## Activity
Write out all of the records precisely. Skip anything that is a picture.
══ Supplied data ══
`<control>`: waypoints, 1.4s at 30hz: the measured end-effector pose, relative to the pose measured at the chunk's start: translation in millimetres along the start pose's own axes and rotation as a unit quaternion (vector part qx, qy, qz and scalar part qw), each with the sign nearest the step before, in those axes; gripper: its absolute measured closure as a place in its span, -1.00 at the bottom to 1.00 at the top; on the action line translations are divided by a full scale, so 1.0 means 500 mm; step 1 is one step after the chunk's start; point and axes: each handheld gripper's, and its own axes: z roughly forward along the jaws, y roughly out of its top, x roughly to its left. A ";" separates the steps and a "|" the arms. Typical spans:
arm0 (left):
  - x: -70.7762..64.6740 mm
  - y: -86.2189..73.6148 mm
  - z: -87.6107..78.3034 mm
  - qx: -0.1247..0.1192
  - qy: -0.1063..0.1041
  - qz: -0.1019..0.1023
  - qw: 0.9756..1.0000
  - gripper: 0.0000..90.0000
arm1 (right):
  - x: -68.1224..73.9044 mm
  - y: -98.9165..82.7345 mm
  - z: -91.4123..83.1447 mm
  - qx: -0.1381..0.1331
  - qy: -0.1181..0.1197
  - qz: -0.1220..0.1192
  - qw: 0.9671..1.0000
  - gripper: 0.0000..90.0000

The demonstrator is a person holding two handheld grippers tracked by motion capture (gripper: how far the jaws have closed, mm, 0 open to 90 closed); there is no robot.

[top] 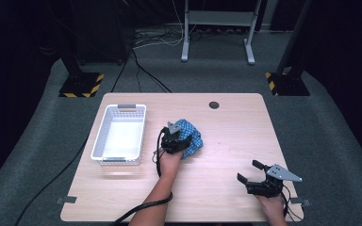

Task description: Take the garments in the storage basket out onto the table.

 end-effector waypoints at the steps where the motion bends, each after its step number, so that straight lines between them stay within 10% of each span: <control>1: 0.000 0.000 0.000 0.000 0.000 0.000 1.000 -0.04 | 0.000 0.000 0.000 0.000 0.000 0.000 1.000 -0.85; 27: -0.003 0.012 -0.007 0.001 -0.010 0.000 1.000 -0.74 | 0.000 0.000 0.000 0.000 0.000 -0.001 1.000 -0.85; 42: -0.004 0.013 -0.014 0.000 -0.003 -0.001 1.000 -0.83 | 0.001 0.000 0.000 0.000 -0.001 -0.002 1.000 -0.85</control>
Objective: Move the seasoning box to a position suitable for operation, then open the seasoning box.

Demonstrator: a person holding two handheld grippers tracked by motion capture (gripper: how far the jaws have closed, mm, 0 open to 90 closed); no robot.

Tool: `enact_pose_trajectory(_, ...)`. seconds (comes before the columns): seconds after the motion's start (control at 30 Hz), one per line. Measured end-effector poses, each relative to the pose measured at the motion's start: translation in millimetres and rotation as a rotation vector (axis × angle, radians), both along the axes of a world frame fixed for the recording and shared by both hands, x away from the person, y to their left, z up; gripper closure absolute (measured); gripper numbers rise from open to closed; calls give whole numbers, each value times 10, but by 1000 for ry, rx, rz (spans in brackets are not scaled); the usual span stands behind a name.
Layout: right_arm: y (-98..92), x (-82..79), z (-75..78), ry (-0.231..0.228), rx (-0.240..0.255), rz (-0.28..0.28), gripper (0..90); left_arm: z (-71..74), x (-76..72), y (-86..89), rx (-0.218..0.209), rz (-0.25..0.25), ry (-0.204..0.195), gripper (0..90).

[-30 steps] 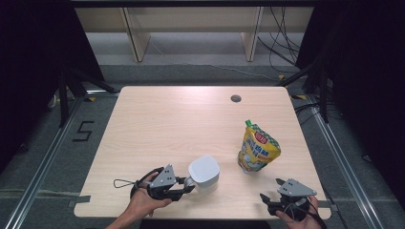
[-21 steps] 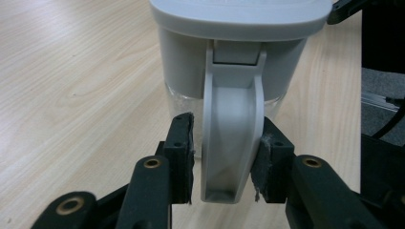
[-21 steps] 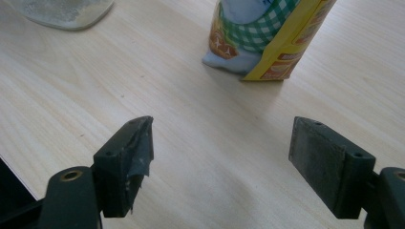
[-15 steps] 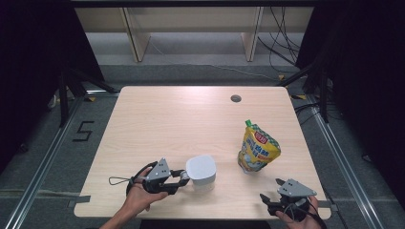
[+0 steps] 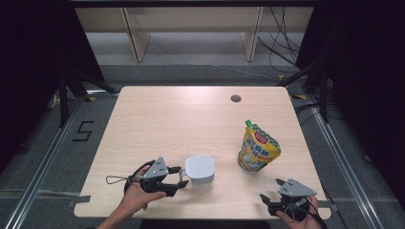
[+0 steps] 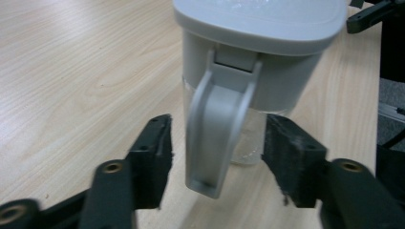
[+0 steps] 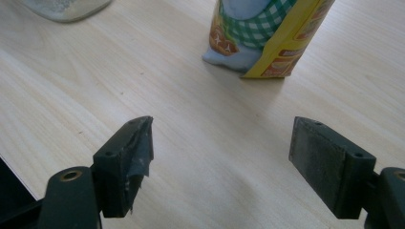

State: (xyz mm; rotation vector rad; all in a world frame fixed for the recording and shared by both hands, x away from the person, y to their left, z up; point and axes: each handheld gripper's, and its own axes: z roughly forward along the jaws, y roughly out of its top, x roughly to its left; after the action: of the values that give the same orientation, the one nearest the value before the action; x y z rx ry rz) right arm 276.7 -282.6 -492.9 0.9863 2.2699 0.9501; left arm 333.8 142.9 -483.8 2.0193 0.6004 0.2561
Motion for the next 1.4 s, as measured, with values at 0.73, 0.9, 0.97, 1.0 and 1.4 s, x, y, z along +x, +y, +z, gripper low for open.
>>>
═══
## Solution to this exercise
`<control>`: waypoints, 1.4s at 30hz: the measured end-effector pose, relative to the pose measured at the chunk's start: translation in millimetres along the start pose's own axes and rotation as a unit quaternion (vector part qx, qy, qz and scalar part qw), each with the sign nearest the step before, in those axes; gripper: its absolute measured closure as a place in its span, -1.00 at the bottom to 1.00 at the top; on the action line translations are divided by a full scale, so 1.0 means 500 mm; step 1 is one step after the chunk's start; point and axes: each handheld gripper's, and its own axes: z roughly forward along the jaws, y roughly out of its top, x roughly to its left. A ";" separates the steps and a "|" the arms. Typical spans:
arm0 (left):
  - x: -70.7762..64.6740 mm
  - y: -86.2189..73.6148 mm
  - z: -87.6107..78.3034 mm
  - qx: -0.1247..0.1192
  - qy: -0.1063..0.1041
  - qz: -0.1019..0.1023
  - qw: 0.9756..1.0000
  - gripper: 0.0000..90.0000
arm1 (right):
  - x: -68.1224..73.9044 mm
  - y: -98.9165..82.7345 mm
  - z: -91.4123..83.1447 mm
  - qx: -0.1381..0.1331
  - qy: -0.1181..0.1197
  - qz: -0.1220..0.1192
  - qw: 0.9671..1.0000
  - gripper: 0.0000..90.0000

The demonstrator is a person holding two handheld grippers tracked by motion capture (gripper: how far the jaws have closed, mm, 0 open to 90 closed); there is no robot.

[top] 

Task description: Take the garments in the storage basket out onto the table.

 end-effector waypoints at the steps where the motion bends, each after its step number, so that straight lines between them stay within 10% of each span: <control>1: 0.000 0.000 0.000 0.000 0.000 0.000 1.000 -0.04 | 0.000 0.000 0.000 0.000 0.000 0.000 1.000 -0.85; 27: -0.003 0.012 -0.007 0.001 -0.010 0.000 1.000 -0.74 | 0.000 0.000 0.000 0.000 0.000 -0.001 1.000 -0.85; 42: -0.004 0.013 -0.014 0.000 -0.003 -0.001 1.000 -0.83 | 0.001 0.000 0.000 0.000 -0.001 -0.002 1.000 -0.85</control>
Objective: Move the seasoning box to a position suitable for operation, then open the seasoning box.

Demonstrator: a person holding two handheld grippers tracked by motion capture (gripper: how far the jaws have closed, mm, 0 open to 90 closed); no robot.

Tool: `enact_pose_trajectory(_, ...)`. seconds (comes before the columns): seconds after the motion's start (control at 30 Hz), one per line. Measured end-effector poses, each relative to the pose measured at the motion's start: translation in millimetres and rotation as a rotation vector (axis × angle, radians), both along the axes of a world frame fixed for the recording and shared by both hands, x away from the person, y to their left, z up; gripper closure absolute (measured); gripper numbers rise from open to closed; calls give whole numbers, each value times 10, but by 1000 for ry, rx, rz (spans in brackets are not scaled); the usual span stands behind a name.
Layout: right_arm: y (-98..92), x (-82..79), z (-75..78), ry (-0.231..0.228), rx (-0.240..0.255), rz (-0.28..0.28), gripper (0..90); left_arm: z (-71..74), x (-76..72), y (-86..89), rx (-0.218..0.209), rz (-0.25..0.25), ry (-0.204..0.195), gripper (0..90).

[-30 steps] 
[-21 steps] 
[-21 steps] 
[-15 steps] 
[+0 steps] 
[+0 steps] 
[+0 steps] 

State: (xyz mm; rotation vector rad; all in a world frame fixed for the recording and shared by both hands, x away from the person, y to their left, z up; point and axes: each handheld gripper's, and its own axes: z roughly forward along the jaws, y roughly out of its top, x roughly to its left; after the action: of the values that give the same orientation, the one nearest the value before the action; x y z rx ry rz) right arm 276.7 -282.6 -492.9 0.9863 2.2699 0.9501; left arm 333.8 142.9 -483.8 2.0193 0.6004 0.2561
Motion for the next 1.4 s, as measured, with values at 0.73, 0.9, 0.97, 1.0 and 1.4 s, x, y, z along +x, +y, +z, gripper low for open.
>>>

The complete output has now been given.